WHAT THE TASK REQUIRES:
Every line from the start of the listing below through the line that contains "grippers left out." is to be reproduced word for word.

(DATASET EXCERPT Opens)

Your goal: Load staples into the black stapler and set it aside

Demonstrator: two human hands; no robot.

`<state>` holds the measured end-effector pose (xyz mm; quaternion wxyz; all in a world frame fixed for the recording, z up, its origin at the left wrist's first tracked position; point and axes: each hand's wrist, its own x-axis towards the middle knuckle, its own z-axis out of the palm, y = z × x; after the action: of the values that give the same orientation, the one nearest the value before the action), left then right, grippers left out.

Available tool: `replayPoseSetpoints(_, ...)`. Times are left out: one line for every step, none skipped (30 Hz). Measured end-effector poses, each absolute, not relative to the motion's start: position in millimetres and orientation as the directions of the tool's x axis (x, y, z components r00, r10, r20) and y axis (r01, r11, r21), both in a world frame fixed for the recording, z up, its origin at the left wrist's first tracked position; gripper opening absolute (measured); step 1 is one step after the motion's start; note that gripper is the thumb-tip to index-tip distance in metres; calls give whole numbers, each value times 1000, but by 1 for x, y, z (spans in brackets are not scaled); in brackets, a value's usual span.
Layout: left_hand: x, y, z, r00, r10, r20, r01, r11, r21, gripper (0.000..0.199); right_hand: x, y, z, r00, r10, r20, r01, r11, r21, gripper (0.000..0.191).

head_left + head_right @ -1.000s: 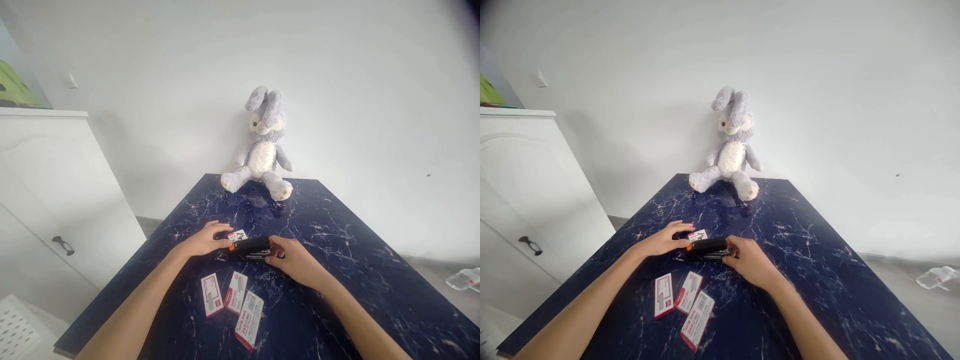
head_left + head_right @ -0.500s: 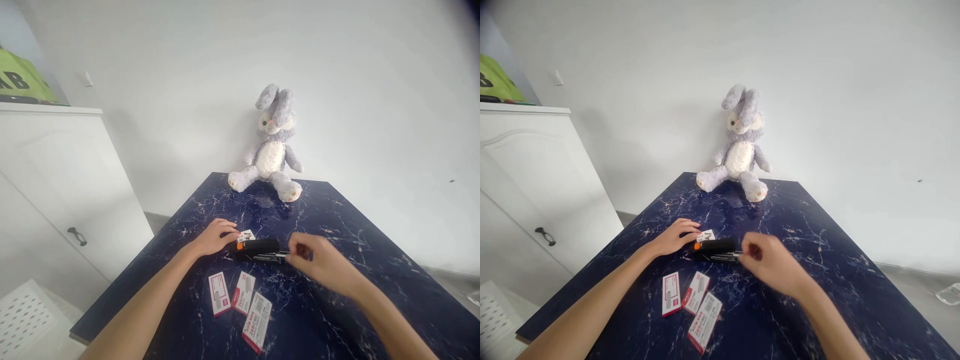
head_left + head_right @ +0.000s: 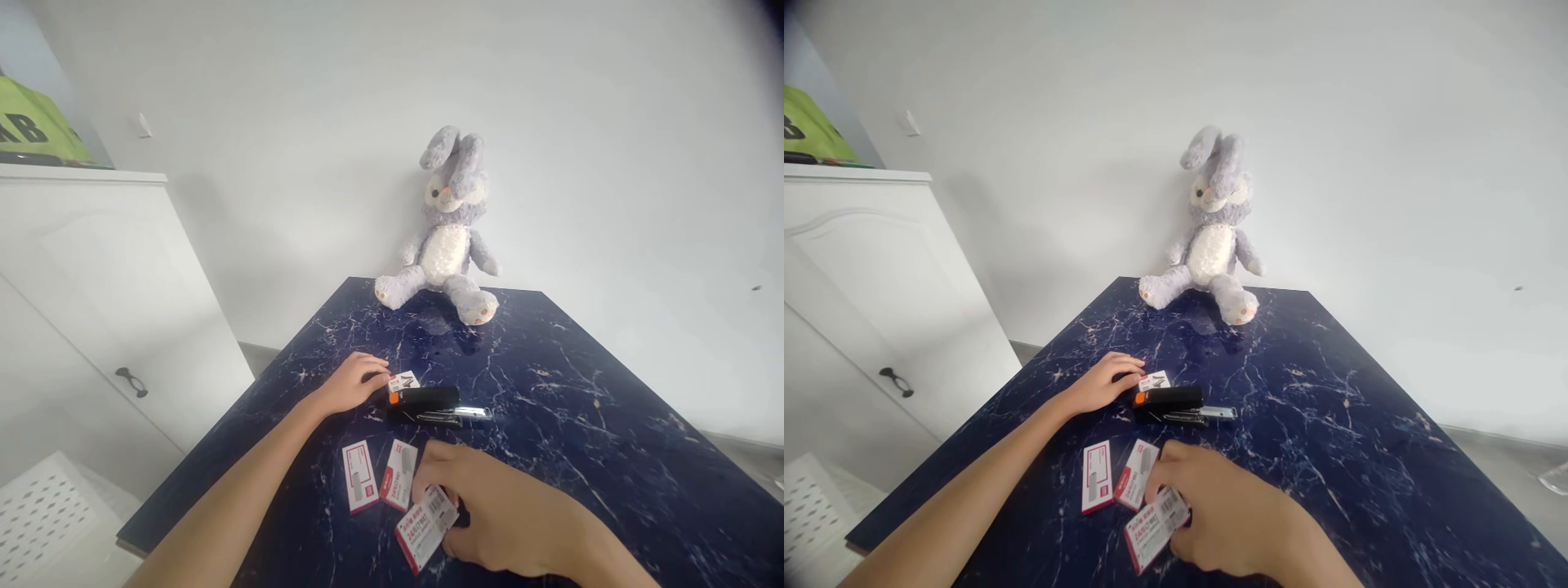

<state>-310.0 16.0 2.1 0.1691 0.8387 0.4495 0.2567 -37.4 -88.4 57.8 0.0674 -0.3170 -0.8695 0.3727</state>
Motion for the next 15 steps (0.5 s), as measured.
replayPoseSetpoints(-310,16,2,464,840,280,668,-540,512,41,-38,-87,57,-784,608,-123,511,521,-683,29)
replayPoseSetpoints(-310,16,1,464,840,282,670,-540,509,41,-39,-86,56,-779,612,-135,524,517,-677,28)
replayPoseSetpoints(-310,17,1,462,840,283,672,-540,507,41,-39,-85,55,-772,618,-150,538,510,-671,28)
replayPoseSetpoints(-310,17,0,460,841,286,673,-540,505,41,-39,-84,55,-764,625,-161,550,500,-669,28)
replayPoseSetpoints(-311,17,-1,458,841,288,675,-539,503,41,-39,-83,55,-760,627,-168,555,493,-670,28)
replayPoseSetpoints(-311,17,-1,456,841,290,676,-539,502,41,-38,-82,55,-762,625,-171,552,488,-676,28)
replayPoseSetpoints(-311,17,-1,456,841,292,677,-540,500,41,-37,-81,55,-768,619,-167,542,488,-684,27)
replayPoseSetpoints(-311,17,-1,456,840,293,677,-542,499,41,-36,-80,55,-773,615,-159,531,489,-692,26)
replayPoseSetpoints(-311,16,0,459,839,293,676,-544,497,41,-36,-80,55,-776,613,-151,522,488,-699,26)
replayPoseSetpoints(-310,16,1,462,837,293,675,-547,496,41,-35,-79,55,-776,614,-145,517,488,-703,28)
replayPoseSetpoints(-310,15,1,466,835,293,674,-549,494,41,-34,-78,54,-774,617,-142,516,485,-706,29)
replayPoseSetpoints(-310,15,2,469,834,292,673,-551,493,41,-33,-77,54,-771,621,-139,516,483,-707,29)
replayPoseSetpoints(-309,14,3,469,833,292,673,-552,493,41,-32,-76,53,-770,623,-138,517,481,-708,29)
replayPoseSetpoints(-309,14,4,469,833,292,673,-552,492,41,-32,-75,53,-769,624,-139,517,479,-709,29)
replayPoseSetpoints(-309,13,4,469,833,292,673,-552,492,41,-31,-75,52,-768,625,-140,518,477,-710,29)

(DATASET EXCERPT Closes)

ANSWER SPACE:
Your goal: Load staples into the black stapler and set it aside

Demonstrator: two human hands; no robot.

`<state>` holds the measured end-effector pose (xyz mm; quaternion wxyz; all in a world frame fixed for the recording, z up, its origin at the left wrist's first tracked position; point and axes: each hand's wrist, its own x-axis towards the middle knuckle, its own z-axis out of the palm, y = z × x; after the action: of the values that give the same orientation, the one nearest the value before the action), left then right, grippers left out.

This exercise requires nothing further.